→ **What is required**: Starting with the first line of the material, reproduce exactly each line up to and including the one that contains "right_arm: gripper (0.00", leaving out every picture.

→ **Stored data**:

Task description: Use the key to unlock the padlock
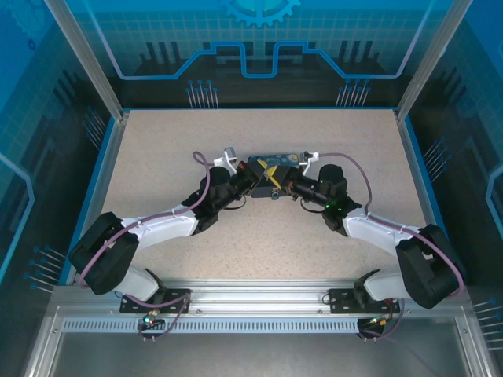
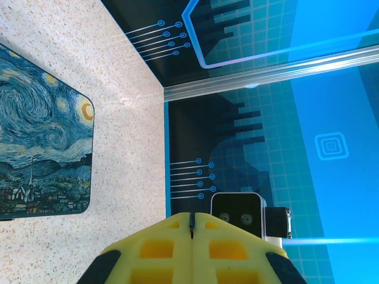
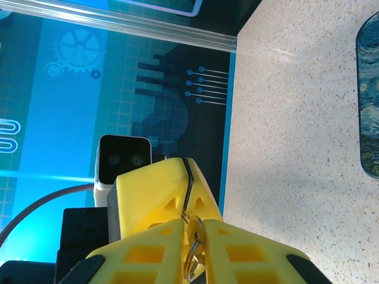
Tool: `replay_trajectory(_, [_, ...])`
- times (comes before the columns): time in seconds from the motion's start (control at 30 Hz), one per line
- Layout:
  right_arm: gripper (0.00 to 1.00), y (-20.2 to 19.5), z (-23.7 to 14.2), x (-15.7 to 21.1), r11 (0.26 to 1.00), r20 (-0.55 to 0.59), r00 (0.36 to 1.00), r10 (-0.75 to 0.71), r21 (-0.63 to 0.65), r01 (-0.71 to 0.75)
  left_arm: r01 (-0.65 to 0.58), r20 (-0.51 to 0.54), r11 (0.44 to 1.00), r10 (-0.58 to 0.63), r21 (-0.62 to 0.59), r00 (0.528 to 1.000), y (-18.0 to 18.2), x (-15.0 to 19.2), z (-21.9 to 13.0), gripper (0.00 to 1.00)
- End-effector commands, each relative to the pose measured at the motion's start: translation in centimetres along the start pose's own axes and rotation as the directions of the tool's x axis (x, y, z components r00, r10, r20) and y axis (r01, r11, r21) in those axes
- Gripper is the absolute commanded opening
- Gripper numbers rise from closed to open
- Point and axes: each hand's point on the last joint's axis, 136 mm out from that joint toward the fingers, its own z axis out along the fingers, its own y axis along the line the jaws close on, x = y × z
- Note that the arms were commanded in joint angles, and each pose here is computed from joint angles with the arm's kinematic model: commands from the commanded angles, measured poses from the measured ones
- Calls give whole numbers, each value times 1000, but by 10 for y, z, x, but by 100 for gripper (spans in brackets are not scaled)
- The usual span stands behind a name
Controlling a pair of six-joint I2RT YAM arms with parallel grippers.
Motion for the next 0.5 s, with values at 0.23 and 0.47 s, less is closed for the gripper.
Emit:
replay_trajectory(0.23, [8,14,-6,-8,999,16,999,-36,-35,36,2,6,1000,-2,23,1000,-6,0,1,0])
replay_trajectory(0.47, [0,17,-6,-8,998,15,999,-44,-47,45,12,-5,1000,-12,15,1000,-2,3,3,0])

→ **Reply**:
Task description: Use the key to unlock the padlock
Tool: `replay_trajectory(_, [_, ...])`
- times (comes before the columns): time in seconds from the motion's start (control at 30 Hz), one per line
- Layout:
  right_arm: gripper (0.00 to 1.00), y (-20.2 to 19.5), z (-23.7 to 14.2), x (-15.7 to 21.1), r11 (0.26 to 1.00), r20 (-0.55 to 0.59), r00 (0.36 to 1.00), r10 (-0.75 to 0.71), r21 (-0.63 to 0.65), r01 (-0.71 to 0.75)

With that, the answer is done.